El torreón de San Martín

Miguel Ángel Dionisio


Visigodos

Una de las lamentaciones más extendidas entre los que nos dedicamos a la docencia es la constatación dolorosa de la gran ignorancia que de nuestro pasado tienen las nuevas generaciones –y, añado, no sólo las nuevas- Una sociedad  que ignora su pasado está incapacitada para comprender correctamente su presente y afrontar, de modo adecuado, los grandes retos que se presentan.
De ese pasado, ignorado en gran parte, existe una etapa que se ve sumida en un mayor desconocimiento, siendo, como es, un periodo clave para el desarrollo de España como comunidad y posteriormente, Estado-Nación. Me refiero al periodo visigodo. Quizá muchos, los más mayores, lo asocien, con terror, al aprendizaje memorístico de los nombres de sus reyes, algo nada baladí por la dificultad que encierra. Otros evocarán los concilios toledanos o que fue el momento previo a la llegada de los musulmanes el 711.
Y, sin embargo, el reino visigodo de Toledo es uno de los momentos más importantes de nuestra historia. La monarquía goda, sobre todo a partir de Leovigildo y de Recaredo, particularmente tras su conversión al catolicismo en el III Concilio de Toledo, organizó, por primera vez de modo independiente, toda la península como una entidad política definida. Un reino que, aún asumiendo el legado de Roma, con el que se quería entroncar, tenía su peculiaridad. Una monarquía que emuló a la gran potencia del momento, el Imperio Romano de Oriente, copiando su ceremonial palatino, reproduciendo en Toledo, en los terrenos de la Vega Baja, una pequeña Constantinopla, con su complejo palaciego en torno al circo, la basílica martirial de Santa Leocadia y la iglesia pretoriense de los Santos Pedro y Pablo.

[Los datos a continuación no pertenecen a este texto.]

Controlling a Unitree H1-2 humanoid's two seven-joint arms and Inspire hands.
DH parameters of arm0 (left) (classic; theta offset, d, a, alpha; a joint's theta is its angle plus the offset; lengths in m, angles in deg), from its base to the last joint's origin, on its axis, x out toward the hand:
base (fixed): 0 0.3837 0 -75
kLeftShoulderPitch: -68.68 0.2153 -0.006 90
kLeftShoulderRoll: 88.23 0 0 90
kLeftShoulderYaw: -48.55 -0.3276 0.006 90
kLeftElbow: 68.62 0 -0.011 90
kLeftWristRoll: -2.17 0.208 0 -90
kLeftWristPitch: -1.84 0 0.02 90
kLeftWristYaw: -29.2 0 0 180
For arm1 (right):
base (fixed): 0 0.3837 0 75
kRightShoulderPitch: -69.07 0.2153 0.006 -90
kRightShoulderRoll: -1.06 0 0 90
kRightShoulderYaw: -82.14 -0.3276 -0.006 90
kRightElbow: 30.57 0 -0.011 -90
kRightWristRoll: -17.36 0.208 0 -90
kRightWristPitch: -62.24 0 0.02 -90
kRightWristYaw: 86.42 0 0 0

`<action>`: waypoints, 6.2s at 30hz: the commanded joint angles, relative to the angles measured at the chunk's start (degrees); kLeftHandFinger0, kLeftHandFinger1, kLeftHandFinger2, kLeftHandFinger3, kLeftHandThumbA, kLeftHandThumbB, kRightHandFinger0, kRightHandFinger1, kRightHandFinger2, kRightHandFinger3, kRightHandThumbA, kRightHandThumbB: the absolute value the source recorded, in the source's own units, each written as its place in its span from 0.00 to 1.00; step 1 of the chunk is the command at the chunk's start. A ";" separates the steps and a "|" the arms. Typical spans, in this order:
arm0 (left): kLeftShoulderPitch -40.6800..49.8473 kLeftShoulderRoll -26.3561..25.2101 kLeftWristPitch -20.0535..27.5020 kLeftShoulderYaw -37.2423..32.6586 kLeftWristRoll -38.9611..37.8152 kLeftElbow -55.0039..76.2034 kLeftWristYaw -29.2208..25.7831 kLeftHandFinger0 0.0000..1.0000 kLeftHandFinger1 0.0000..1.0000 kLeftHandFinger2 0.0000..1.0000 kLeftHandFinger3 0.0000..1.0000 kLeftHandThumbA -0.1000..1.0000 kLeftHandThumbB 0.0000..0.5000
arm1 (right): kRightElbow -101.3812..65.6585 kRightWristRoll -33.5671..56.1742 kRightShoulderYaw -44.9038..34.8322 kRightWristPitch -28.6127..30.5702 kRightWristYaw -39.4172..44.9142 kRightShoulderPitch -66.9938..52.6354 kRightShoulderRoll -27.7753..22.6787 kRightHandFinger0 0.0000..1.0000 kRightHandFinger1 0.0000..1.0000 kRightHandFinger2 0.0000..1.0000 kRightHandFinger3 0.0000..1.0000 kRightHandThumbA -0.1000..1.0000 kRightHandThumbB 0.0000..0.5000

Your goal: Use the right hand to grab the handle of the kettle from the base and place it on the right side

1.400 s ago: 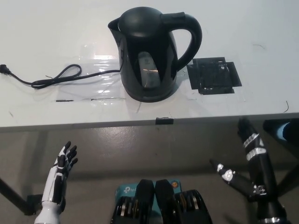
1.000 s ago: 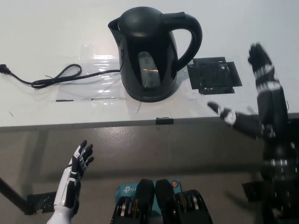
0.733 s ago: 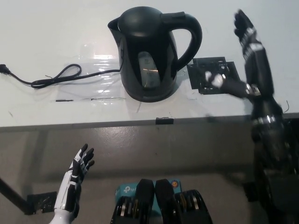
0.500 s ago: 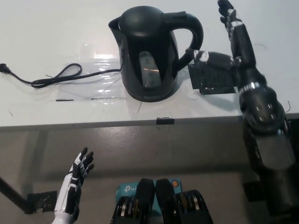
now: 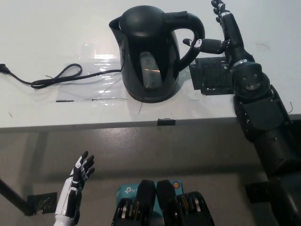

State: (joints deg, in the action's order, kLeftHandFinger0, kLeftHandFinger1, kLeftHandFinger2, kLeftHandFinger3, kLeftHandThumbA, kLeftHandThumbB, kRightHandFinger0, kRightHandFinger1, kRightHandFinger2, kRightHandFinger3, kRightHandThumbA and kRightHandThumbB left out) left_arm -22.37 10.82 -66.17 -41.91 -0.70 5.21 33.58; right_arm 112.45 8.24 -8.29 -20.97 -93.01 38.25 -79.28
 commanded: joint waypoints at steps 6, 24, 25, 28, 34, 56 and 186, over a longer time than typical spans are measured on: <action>-0.31 -0.17 2.17 0.07 -0.28 1.72 0.79 1.00 1.00 1.00 1.00 1.00 1.00 | 2.44 -0.51 1.27 6.78 -3.62 4.71 0.11 1.00 1.00 1.00 1.00 0.87 0.53; -0.23 -0.27 1.90 -0.06 0.24 1.62 0.68 1.00 1.00 1.00 1.00 1.00 1.00 | 17.98 -13.29 12.59 4.22 -25.11 13.10 1.63 0.00 0.10 0.46 0.44 0.00 0.41; -0.31 -0.17 1.71 -0.05 0.01 1.78 0.73 1.00 1.00 1.00 1.00 1.00 1.00 | 18.41 -13.66 13.37 4.97 -26.33 13.34 1.85 0.00 0.17 0.56 0.52 0.00 0.36; -0.60 -0.32 1.72 0.03 -0.07 1.76 0.79 1.00 1.00 1.00 1.00 1.00 1.00 | 19.53 -13.59 14.59 4.36 -27.14 14.50 2.73 0.00 0.13 0.49 0.60 0.00 0.38; -0.97 -0.48 1.24 -0.06 0.10 2.03 0.87 1.00 1.00 1.00 1.00 1.00 1.00 | 20.65 -12.64 15.59 5.65 -29.23 15.06 3.16 0.00 0.17 0.59 0.41 0.00 0.34; -1.78 -0.69 0.77 0.11 -0.05 1.54 0.98 1.00 1.00 1.00 1.00 1.00 1.00 | 16.22 -5.33 3.58 13.08 -34.18 19.92 3.32 0.00 0.00 0.48 0.46 0.00 0.18; 0.16 -2.33 2.97 -0.23 -2.57 0.15 3.91 1.00 1.00 1.00 1.00 1.00 1.00 | -44.49 6.01 10.76 20.14 0.21 -61.69 -4.72 1.00 1.00 1.00 1.00 1.00 0.68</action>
State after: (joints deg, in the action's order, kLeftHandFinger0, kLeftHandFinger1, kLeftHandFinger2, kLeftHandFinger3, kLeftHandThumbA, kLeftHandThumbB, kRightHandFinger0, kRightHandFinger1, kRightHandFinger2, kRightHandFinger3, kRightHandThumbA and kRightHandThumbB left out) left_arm -21.52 9.54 -64.20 -41.72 -3.15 3.11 35.74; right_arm 67.97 12.78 3.18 -3.25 -95.50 -23.23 -84.37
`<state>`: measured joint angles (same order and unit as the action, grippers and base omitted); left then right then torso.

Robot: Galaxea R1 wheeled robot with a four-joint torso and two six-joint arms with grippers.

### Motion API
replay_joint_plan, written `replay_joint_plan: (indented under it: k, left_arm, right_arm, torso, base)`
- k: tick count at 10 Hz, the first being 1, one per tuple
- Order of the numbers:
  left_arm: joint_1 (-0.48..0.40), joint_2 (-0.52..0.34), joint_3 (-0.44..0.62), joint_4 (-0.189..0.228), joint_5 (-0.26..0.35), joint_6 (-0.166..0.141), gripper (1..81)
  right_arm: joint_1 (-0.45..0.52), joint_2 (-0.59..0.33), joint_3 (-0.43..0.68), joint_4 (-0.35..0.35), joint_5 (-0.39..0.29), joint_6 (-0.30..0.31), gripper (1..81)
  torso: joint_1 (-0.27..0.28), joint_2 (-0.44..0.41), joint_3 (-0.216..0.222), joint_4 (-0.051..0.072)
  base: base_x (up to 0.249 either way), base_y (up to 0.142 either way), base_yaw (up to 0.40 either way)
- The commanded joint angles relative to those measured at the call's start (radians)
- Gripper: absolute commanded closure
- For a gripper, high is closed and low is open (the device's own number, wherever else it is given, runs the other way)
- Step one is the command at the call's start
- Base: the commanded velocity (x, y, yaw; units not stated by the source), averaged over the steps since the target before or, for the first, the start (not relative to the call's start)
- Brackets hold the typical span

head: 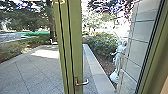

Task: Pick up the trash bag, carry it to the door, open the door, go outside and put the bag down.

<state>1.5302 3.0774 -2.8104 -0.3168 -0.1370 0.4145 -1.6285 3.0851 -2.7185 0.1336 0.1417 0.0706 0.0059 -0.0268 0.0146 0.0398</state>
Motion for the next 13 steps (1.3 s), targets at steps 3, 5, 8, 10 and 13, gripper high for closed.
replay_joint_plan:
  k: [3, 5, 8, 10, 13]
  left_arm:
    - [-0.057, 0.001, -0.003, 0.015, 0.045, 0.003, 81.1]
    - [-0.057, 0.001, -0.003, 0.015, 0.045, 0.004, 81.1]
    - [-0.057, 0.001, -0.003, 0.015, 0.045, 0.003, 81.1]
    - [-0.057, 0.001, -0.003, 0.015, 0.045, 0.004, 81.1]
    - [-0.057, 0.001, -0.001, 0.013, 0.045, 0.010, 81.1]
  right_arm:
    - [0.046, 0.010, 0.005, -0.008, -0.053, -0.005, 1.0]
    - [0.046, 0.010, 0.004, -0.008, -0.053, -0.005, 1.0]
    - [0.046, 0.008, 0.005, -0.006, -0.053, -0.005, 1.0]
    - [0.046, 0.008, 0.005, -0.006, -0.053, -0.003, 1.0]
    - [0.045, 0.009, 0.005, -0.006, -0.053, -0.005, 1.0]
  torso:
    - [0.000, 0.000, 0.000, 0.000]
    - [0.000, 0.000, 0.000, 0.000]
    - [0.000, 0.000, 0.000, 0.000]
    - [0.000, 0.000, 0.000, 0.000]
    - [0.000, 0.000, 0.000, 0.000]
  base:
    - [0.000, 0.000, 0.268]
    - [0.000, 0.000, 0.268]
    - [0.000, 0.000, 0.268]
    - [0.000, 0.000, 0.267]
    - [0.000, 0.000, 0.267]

Un complejo extraordinario que merece la pena sea puesto en valor, excavado, transformado en un gran parque arqueológico con un centro de interpretación, jardines, paseos que permitan a los ciudadanos disfrutar de un conjunto único en Europa. Porque, mientras en el resto del antiguo Imperio de Occidente el fenómeno urbano languidecía decadente, los reyes godos, emulando a los emperadores, fundaron ciudades, como Recópolis, o levantaron ese magnífico conjunto palaciego, que auguro nos dará muchas sorpresas.
El esplendor de la España visigoda, conocido casi exclusivamente por la literatura, por las obras de los grandes obispos y padres de la Iglesia visigoda, como Leandro, Isidoro, Ildefonso, Eugenio o Julián, comienza ahora a aflorar en las excavaciones arqueológicas que nos van desvelando un esplendor sólo comparable en su época con el mundo bizantino. Los restos aparecidos en Arisgotas, la magnificencia que se nos está desvelando en Guarrazar, la sólida belleza de Melque y las sorpresas que nos pueda deparar la Vega Baja nos ayudarán a transformar la imagen que tenemos de ese fascinante periodo.
Nada puede ser querido si no es conocido. Es labor de las diversas instituciones divulgar el conocimiento de esta maravillosa etapa y recuperar el esplendor de su Historia. Porque somos lo que somos gracias a los visigodos.